Durkheim note que “dans une même ville les professions différentes peuvent coexister sans être obligées de se nuire réciproquement, car elles poursuivent des objectifs différents’’ ; au contraire, il est inévitable que des organes similaires s’atteignent, entrent en lutte et s’efforcent de se substituer les uns aux autres. La division du travail est donc un “dénouement adouci’’ de la lutte pour la vie. En ce sens, c’est une loi de l’histoire que la solidarité mécanique perde progressivement du terrain au profit de la solidarité organique. »
« L’engagement de l’État en matière de solidarité remonte essentiellement au lendemain de la crise économique des années 1930 et de la Seconde Guerre mondiale. Il prend la forme de l’État-providence : l’intervention de l’État dans la vie économique et sociale apparaît nécessaire afin de lutter contre la pauvreté et les inégalités et d’assurer la cohésion nationale. Cette prise de conscience est inscrite dans le préambule de la Constitution française de 1946 (repris par celle de 1958), qui garantit le droit au travail, la protection de la santé, l’accès à l’instruction, la sécurité matérielle (…). Concrètement, elle est à l’origine de la création de plusieurs institutions de protection sanitaire et sociale, reposant sur des systèmes d’assurance obligatoire organisés par l’État : la sécurité sociale est créée dès 1945 ; c’est également dans les années d’après-guerre qu’est mise en place l’assurance-chômage. La solidarité nationale est notamment financée par l’impôt sur le revenu, qui repose sur une redistribution des richesses, chaque citoyen y contribuant en fonction de ses moyens.

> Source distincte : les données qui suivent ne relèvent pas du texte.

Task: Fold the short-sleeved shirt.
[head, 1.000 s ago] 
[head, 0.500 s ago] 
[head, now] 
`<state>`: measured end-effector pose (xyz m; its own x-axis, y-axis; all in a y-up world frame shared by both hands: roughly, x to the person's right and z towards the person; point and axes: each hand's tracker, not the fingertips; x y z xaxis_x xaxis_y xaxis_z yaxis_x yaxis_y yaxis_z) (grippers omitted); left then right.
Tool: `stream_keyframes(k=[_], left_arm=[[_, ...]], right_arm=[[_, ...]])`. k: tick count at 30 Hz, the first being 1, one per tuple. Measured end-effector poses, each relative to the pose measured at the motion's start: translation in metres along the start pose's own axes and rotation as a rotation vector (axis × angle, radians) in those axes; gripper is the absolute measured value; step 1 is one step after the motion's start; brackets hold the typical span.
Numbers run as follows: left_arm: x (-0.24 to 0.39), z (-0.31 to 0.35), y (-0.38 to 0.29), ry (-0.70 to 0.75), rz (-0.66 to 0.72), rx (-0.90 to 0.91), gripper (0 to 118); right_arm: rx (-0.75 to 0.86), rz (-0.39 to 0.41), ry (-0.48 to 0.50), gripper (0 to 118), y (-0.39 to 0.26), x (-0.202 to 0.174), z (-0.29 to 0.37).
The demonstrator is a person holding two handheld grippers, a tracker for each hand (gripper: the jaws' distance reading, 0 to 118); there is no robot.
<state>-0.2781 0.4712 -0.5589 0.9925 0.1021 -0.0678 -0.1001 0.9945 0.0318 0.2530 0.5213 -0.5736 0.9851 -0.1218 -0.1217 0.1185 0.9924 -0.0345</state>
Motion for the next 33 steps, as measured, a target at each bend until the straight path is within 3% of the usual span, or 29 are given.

À partir des années 1970, avec le début de la crise économique et la montée du chômage (…), face à l’aggravation de la pauvreté et de l’exclusion, de nouveaux dispositifs de solidarité sont mis en place, tels que le revenu minimum d’insertion (RMI), en 1988, ou encore, en 2000, la couverture maladie universelle (CMU), destinée à assurer l’accès aux soins des personnes défavorisées en étendant à tous les prestations de la sécurité sociale.
(…) les initiatives de solidarité privées augmentent, (…) [aussi grâce à] un grand nombre d’associations. »
[1] Encyclopaedia Universalis, article de Jean-Christophe MARCEL.
[2] Larousse, définition de la solidarité.